Tutti, insomma, vorrebbero che chi è colpito da disabilità da vecchio possa rimanere a casa propria ma – avvertono gli autori dello studio – “nel lungo periodo la tenuta delle reti familiari al livello attuale è altamente improbabile, vista la tenaglia fra l’incremento del numero di anziani non autosufficienti e l’assottigliamento dei nuclei familiari”. Al momento, però, “è ancora decisivo il ruolo delle badanti, e ben 7 italiani su 10 sono favorevoli a erogare sussidi agli anziani la cui assistenza è affidata a una badante”.
Ma questo è il futuro, più o meno prossimo.
Al momento la ricerca fotografa, all’indomani della fase più acuta della pandemia, una ritrovata gioia di vivere di questi anziani indistruttibili, rafforzati, secondo la ricerca, da un’infanzia e un’adolescenza contraddistinte da scarsità e sofferenze: il 43,4 per cento di loro dichiara di voler curare adesso di più l’aspetto fisico.
Mentre il 66,4 per cento è pronto a fare almeno un viaggio o vacanza in Italia, il 38,4 per cento vuole far lo stesso ma recandosi all’estero.

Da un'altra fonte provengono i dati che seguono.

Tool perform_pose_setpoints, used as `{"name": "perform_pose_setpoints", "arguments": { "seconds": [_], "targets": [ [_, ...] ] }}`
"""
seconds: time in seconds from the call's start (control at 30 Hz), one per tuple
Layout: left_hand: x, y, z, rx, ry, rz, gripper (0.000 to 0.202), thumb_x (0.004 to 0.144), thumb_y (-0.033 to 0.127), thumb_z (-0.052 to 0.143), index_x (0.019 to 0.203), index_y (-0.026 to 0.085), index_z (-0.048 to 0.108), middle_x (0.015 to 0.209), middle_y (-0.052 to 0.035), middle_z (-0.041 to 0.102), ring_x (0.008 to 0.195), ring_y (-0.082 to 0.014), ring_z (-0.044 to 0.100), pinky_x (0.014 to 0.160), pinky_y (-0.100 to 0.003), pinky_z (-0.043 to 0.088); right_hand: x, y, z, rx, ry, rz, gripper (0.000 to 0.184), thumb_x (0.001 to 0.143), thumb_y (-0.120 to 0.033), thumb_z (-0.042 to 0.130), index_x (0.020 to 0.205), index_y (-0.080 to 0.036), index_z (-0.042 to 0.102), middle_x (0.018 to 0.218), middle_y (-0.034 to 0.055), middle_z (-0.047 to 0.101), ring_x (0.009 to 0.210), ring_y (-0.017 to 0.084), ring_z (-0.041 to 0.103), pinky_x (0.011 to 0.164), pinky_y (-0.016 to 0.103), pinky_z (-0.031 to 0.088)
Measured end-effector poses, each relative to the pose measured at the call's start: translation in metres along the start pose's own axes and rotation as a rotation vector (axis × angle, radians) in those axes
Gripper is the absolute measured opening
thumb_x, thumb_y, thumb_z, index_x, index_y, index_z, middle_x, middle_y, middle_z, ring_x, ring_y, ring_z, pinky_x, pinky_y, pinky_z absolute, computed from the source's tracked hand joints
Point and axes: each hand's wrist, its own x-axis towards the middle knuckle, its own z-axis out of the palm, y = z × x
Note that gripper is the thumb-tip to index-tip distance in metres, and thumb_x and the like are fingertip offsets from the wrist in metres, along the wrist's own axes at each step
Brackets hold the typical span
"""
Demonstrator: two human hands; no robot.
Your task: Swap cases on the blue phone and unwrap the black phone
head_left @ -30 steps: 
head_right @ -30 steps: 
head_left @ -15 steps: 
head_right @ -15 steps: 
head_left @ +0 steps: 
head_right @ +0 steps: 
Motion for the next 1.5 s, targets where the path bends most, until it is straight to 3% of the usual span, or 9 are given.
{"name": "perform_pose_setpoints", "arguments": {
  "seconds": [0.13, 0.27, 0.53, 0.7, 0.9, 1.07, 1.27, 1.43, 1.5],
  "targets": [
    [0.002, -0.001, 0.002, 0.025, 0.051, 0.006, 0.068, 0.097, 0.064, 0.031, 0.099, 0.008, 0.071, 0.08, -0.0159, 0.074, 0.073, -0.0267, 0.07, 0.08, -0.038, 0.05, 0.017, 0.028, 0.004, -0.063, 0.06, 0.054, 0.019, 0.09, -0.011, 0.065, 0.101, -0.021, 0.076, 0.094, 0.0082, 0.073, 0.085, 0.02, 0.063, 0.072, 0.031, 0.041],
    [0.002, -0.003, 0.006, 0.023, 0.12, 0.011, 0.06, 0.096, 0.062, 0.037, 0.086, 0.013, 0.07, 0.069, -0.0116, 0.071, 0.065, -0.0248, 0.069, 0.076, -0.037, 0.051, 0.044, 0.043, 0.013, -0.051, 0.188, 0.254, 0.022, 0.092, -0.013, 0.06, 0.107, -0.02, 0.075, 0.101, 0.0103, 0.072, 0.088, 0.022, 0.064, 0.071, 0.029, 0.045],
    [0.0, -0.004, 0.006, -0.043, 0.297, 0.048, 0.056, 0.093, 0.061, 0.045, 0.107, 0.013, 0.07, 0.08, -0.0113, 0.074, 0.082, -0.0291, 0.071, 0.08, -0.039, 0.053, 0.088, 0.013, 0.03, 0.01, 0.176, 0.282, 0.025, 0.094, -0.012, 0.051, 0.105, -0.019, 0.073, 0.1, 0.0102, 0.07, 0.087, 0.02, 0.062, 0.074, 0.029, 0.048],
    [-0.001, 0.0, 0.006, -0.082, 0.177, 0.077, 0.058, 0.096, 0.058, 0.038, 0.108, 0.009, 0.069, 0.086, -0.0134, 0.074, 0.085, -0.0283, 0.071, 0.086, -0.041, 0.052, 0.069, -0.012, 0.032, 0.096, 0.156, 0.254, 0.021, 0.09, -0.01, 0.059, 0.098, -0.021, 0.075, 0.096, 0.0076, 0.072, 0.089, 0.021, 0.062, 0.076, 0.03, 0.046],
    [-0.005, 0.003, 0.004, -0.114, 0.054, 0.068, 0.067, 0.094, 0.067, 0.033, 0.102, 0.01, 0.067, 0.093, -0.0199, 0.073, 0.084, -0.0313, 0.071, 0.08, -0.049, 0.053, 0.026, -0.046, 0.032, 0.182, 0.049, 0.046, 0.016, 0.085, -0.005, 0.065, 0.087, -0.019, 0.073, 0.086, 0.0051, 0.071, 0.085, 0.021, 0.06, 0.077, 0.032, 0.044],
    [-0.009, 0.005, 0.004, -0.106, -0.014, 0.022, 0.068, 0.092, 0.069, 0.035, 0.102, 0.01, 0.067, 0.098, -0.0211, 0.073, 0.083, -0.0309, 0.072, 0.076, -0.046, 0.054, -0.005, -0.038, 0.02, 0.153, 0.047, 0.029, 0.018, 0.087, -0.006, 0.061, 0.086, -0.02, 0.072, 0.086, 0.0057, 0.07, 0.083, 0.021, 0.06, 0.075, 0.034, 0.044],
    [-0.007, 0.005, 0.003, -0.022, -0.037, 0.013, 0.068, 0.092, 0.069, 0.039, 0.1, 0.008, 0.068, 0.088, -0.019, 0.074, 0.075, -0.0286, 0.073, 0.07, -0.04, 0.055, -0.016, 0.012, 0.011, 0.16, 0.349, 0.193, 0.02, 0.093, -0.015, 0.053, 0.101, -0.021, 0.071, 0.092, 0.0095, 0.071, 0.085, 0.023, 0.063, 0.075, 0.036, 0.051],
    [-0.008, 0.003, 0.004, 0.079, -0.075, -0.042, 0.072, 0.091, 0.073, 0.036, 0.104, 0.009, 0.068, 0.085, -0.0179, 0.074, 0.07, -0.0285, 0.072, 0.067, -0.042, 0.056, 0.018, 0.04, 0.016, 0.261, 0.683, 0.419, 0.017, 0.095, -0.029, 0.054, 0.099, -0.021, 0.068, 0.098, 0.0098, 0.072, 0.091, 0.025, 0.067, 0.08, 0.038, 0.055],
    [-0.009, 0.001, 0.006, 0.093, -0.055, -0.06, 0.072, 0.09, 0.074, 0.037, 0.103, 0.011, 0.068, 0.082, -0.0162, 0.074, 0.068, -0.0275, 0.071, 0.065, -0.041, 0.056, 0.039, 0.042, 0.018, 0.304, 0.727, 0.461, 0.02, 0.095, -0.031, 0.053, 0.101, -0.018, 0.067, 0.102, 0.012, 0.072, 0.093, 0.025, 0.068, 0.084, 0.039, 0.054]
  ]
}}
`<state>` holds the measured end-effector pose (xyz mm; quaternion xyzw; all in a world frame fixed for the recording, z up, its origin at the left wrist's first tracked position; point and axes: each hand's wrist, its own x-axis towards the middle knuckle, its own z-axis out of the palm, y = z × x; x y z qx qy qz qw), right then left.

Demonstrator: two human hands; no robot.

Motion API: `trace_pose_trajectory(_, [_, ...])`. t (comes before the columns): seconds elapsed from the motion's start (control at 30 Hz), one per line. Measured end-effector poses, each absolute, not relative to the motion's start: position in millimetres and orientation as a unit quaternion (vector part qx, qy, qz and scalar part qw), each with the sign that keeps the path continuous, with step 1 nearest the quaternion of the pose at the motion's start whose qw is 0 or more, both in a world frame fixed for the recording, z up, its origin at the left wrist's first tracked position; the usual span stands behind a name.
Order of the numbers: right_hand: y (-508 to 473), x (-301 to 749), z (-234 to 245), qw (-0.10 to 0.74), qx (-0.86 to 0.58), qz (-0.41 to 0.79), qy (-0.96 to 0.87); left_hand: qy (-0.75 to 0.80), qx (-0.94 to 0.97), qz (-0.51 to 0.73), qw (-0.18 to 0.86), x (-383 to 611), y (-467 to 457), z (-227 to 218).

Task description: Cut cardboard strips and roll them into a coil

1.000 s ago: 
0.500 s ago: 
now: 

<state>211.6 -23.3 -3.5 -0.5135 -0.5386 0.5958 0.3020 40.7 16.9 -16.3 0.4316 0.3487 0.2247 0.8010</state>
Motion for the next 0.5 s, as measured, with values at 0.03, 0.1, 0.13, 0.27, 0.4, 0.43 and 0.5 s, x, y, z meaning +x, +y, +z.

Il 57,3 per cento dichiara che trascorrerà almeno un weekend in Italia con pernotto in hotel, il 29,7 per cento almeno un fine settimana all’estero.
E “il 46,3 per cento correrà a sedersi ai tavolini di ristoranti, trattorie, osterie, enoteche e altri servizi pubblici”. Chiosano infine gli autori del report: “ecco il furore di vivere degli anziani che annuncia, anche per loro, una rivincita dei piaceri, della relazionalità e dei consumi”. Saranno anche la silver economy, ma per loro è ancora una golden age.